[Description of the task]: Write out, without any change, the lines in the material below that run from the line with "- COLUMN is" through the line with "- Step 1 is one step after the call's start", both included.

[Source records Boundary: Start]

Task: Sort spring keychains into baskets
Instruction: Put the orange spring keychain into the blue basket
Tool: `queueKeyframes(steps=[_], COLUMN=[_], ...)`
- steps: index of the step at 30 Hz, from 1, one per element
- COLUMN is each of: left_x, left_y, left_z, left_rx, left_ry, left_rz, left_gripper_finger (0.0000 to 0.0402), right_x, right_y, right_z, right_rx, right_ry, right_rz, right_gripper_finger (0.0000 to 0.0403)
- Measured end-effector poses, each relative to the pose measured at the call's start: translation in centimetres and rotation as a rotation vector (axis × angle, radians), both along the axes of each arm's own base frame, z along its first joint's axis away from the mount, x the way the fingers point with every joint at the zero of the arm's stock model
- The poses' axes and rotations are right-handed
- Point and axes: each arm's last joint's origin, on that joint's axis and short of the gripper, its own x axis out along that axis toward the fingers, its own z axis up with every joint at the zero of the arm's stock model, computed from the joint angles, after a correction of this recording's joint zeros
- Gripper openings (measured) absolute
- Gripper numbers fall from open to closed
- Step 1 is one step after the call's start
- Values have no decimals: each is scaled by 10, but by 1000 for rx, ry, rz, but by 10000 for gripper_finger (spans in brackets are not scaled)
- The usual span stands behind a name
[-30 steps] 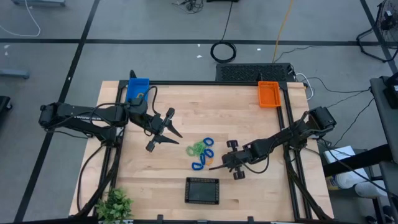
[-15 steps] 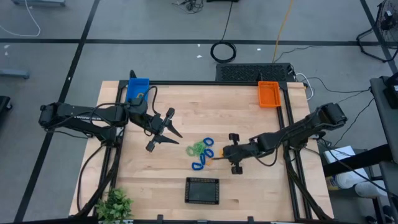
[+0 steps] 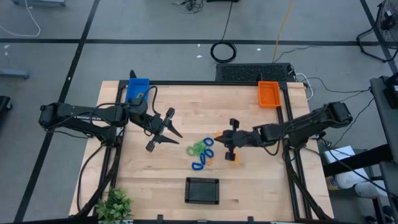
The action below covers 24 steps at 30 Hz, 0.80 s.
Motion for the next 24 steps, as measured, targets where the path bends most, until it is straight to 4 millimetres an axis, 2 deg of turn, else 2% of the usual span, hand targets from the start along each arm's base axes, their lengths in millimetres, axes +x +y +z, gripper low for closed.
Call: queueKeyframes(steps=[7,13,24], left_x=[0,0,0], left_y=[0,0,-1], left_z=[1,1,1], left_rx=[-17,-16,-14], left_ry=[3,0,0], left_rz=[0,1,0], left_gripper_finger=[127,127,127], right_x=[9,13,10], right_y=[-21,-45,-85], right_z=[6,12,12], right_rx=[-67,-36,-114], right_ry=[-142,-283,-301], right_rz=[-13,48,39], right_gripper_finger=[18,18,18])
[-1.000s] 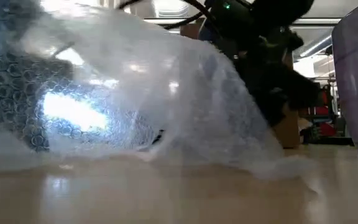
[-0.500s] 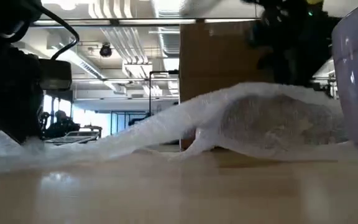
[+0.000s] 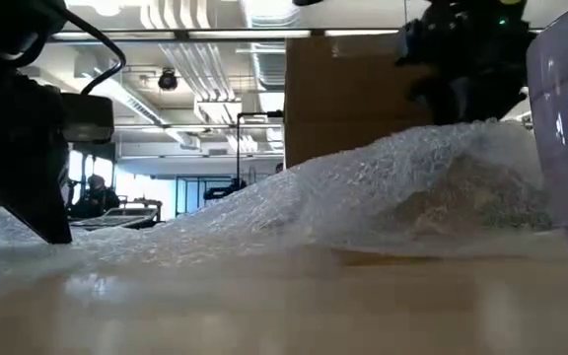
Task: Wrap mug
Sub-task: Prepare the transparent bubble wrap
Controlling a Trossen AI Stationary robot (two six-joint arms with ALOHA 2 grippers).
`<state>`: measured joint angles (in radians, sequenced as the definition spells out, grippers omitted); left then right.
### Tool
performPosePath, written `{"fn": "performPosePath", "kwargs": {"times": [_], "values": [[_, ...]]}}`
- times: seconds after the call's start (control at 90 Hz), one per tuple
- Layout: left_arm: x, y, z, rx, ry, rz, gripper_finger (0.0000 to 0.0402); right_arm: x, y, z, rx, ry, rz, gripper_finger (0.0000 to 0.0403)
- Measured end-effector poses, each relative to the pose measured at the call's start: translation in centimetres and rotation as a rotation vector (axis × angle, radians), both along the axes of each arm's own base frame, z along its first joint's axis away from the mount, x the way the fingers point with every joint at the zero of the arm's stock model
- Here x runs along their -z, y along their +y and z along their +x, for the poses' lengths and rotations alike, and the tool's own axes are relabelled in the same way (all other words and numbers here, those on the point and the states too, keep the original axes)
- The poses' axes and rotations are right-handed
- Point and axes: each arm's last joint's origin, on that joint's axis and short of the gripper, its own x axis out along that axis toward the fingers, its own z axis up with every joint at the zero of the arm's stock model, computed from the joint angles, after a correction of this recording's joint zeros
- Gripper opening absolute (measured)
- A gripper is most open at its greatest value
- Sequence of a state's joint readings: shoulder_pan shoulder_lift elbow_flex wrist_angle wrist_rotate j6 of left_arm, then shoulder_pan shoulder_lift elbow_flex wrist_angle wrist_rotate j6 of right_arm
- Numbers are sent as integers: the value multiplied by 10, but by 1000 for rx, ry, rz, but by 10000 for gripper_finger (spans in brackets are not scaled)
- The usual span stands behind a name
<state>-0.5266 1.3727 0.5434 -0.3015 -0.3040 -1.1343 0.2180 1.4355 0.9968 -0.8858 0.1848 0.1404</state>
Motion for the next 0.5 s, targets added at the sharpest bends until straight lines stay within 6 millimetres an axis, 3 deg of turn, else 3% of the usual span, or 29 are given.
{"fn": "performPosePath", "kwargs": {"times": [0.111,0.222,0.311,0.5], "values": [[0,0,0,0,-5,-3,20,19,-2,-9,-15,12,-4,199],[0,0,1,0,-7,-4,20,46,0,-3,-30,-117,45,199],[-1,-1,1,0,-11,-6,20,56,5,13,-54,-291,140,199],[-1,-1,2,0,-19,-11,20,53,17,54,-139,-661,277,199]]}}
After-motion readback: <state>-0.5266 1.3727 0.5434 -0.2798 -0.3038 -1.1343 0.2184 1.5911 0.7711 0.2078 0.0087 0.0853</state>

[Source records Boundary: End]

[Exercise answer]:
- COLUMN is each of: left_x, left_y, left_z, left_rx, left_ry, left_rz, left_gripper_finger (0.0000 to 0.0402), right_x, right_y, right_z, right_rx, right_ry, right_rz, right_gripper_finger (0.0000 to 0.0403)
- Measured end-effector poses, each relative to the pose measured at the call's start: translation in centimetres and rotation as a rotation vector (axis × angle, radians), both along the axes of each arm's own base frame, z along its first joint's axis away from the mount, x the way the fingers point with every joint at the zero of the arm's stock model
- The poses' axes and rotations are right-handed
- Point and axes: each arm's last joint's origin, on that joint's axis and short of the gripper, its own x axis out along that axis toward the fingers, its own z axis up with every joint at the zero of the arm's stock model, computed from the joint angles, after a correction of this recording's joint zeros
- Gripper openings (measured) absolute
- Gripper numbers fall from open to closed
- Step 1 is one step after the call's start

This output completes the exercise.